Different work requirements, practical seminars and supervision are all linked to the practical training placements. In addition to clinical work, these are mandatory activities that are part of the assessment basis for passing practical training.

VID has entered into partnership agreements with workplaces offering practical training, cf. https://lovdata.no/dokument/SF/forskrift/2017-09-06-1353, relating to the common framework plan for health and social care educations These include the planning of practical training and collaboration on supervision and research. Practical training is primarily carried out in the vicinity of VID campuses. However, students must expect to complete their practical training in other places. The university obtains practical training placements and students must accept the placements offered to them.

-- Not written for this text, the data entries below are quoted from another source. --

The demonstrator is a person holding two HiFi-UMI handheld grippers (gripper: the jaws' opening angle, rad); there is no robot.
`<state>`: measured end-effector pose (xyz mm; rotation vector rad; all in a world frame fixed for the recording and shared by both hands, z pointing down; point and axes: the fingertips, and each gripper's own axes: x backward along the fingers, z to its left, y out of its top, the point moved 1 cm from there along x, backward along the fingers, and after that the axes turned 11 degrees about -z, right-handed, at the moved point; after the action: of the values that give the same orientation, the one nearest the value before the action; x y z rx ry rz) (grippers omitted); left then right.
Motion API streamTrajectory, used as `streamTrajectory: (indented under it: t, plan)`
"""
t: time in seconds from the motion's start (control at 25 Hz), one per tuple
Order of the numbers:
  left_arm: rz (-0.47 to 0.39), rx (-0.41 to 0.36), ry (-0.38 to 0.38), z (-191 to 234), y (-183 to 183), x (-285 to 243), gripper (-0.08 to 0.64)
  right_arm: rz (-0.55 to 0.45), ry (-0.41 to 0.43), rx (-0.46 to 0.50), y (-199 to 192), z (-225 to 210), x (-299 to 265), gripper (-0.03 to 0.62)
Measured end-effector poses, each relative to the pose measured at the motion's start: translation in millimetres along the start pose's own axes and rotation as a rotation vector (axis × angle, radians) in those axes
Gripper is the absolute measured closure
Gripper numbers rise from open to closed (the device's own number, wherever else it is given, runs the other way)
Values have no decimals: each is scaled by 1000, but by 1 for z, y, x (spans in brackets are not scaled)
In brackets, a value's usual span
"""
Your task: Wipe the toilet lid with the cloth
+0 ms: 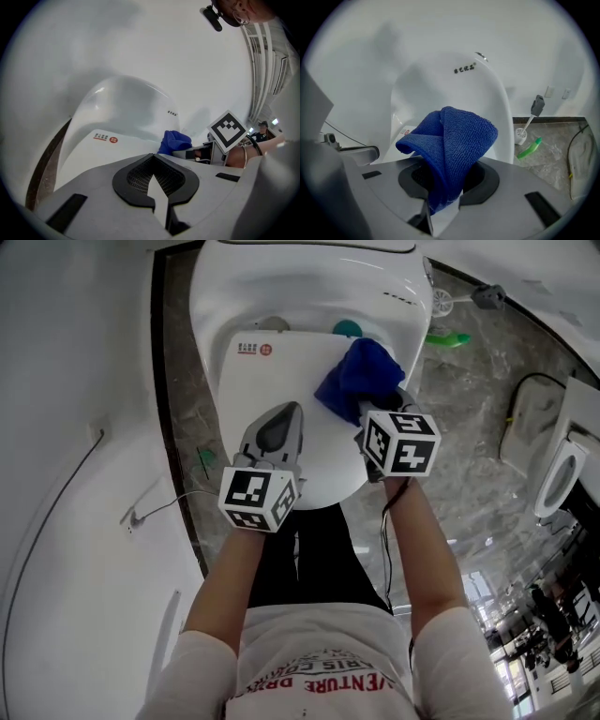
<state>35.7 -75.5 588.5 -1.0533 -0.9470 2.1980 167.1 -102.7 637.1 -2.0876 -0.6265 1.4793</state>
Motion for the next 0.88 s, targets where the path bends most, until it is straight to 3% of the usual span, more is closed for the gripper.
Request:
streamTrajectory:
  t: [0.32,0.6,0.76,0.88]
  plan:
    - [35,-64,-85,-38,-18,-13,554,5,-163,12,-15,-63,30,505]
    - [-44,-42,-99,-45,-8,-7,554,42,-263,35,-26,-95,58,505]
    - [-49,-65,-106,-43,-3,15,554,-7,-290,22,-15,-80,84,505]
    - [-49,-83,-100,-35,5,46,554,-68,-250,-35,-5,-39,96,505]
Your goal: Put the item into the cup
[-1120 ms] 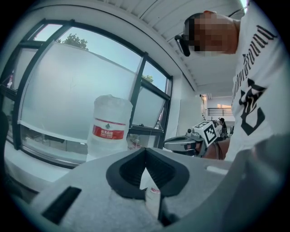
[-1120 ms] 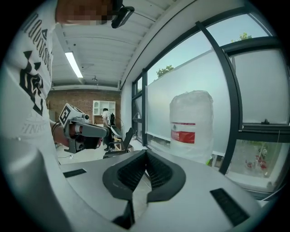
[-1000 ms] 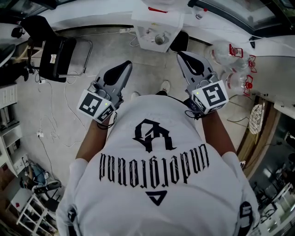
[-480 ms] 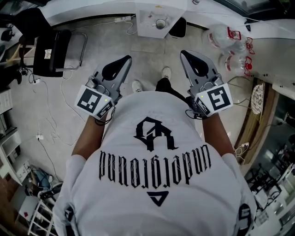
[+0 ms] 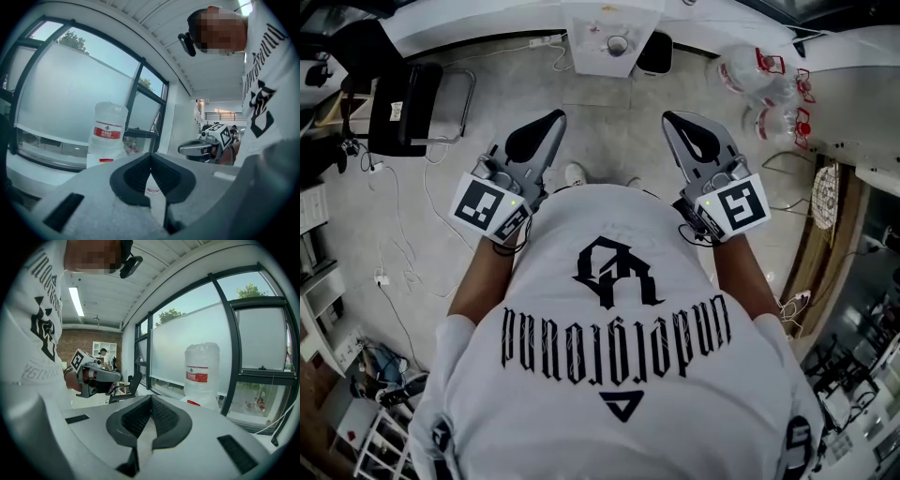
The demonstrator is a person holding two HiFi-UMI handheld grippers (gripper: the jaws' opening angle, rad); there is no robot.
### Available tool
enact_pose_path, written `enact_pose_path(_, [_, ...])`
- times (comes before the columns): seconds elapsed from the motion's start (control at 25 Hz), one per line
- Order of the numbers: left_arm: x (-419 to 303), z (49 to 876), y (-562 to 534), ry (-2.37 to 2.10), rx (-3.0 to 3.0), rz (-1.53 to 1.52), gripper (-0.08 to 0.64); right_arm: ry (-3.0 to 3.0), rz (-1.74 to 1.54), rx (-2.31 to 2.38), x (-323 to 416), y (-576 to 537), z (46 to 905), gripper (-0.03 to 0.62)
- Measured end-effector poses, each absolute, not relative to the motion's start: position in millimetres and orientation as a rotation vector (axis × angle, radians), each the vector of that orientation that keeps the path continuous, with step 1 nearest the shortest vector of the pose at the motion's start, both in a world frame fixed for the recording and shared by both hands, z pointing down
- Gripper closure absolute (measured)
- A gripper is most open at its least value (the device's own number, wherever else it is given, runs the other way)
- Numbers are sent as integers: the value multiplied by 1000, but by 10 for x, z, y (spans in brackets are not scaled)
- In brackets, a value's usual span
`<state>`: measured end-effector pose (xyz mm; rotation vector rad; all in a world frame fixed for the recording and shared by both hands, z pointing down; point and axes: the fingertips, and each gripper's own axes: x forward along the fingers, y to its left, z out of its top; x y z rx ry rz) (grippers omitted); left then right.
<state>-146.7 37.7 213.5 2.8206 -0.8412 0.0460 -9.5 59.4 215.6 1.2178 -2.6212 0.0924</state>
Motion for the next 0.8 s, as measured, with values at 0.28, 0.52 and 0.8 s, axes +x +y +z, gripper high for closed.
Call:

There is a 100% compulsory attendance for practical training. Absence due to illness is approved for up to 10% of the practical training period. For absences from 10 to 20% of the period, the student must retake the practical training period. Absences up to 20% of the period can be retaken upon agreement with the practical training site. Absences of more than 20% of the period will extend the length of the course of study.

VID Specialized University has a statutory responsibility to determine whether students are suited for the nursing profession This assessment is subject to the Regulations of 30 June 2006, no. 859 regarding suitability assessment in higher education, authorised by the Act of 1 April 2005, no. 15, relating to Universities and University Colleges, Section 4-10, paragraph 6. The suitability assessment will reveal whether students have the necessary qualifications to practice this profession. The suitability assessment will conducted throughout the study programme and will be part of an overall assessment of students’ capacity to function in this occupation. If there is justified doubt as to whether a student is suitable, an additional suitability assessment will be conducted.

Admission to the study programme is determined on the basis of a Higher Education Entrance Qualification.

Applicants who do not meet the criteria of a Higher Education Entrance Qualification may, based on established criteria, apply for admission on the basis of prior learning and work experience.

Applicants with foreign educations must document that they meet the requirements for Norwegian and English language skills in accordance with the Regulation of 6 January 2017, no. 13, relating to admissions to higher education.

Applicants must present a certificate of good conduct from the police when starting the study programme.